> _What is expected_:
Could you copy every line of the data that contains "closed"?

########

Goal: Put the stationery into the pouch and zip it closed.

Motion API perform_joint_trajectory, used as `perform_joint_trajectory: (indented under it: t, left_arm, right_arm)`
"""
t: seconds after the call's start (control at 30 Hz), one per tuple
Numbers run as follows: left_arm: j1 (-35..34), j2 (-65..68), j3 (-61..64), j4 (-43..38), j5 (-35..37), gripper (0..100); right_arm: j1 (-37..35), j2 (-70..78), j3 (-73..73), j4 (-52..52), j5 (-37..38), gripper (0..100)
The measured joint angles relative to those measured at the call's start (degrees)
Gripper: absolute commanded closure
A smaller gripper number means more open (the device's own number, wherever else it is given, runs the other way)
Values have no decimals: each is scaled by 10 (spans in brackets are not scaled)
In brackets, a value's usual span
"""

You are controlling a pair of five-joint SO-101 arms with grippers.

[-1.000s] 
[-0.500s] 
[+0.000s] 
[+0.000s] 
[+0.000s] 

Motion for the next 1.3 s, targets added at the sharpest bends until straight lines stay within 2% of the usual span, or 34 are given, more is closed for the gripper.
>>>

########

> _Result of this task_:
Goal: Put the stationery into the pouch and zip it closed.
Motion for the next 1.3 s, targets added at the sharpest bends until straight lines stay within 2% of the usual span, or 34 are given, more is closed for the gripper.

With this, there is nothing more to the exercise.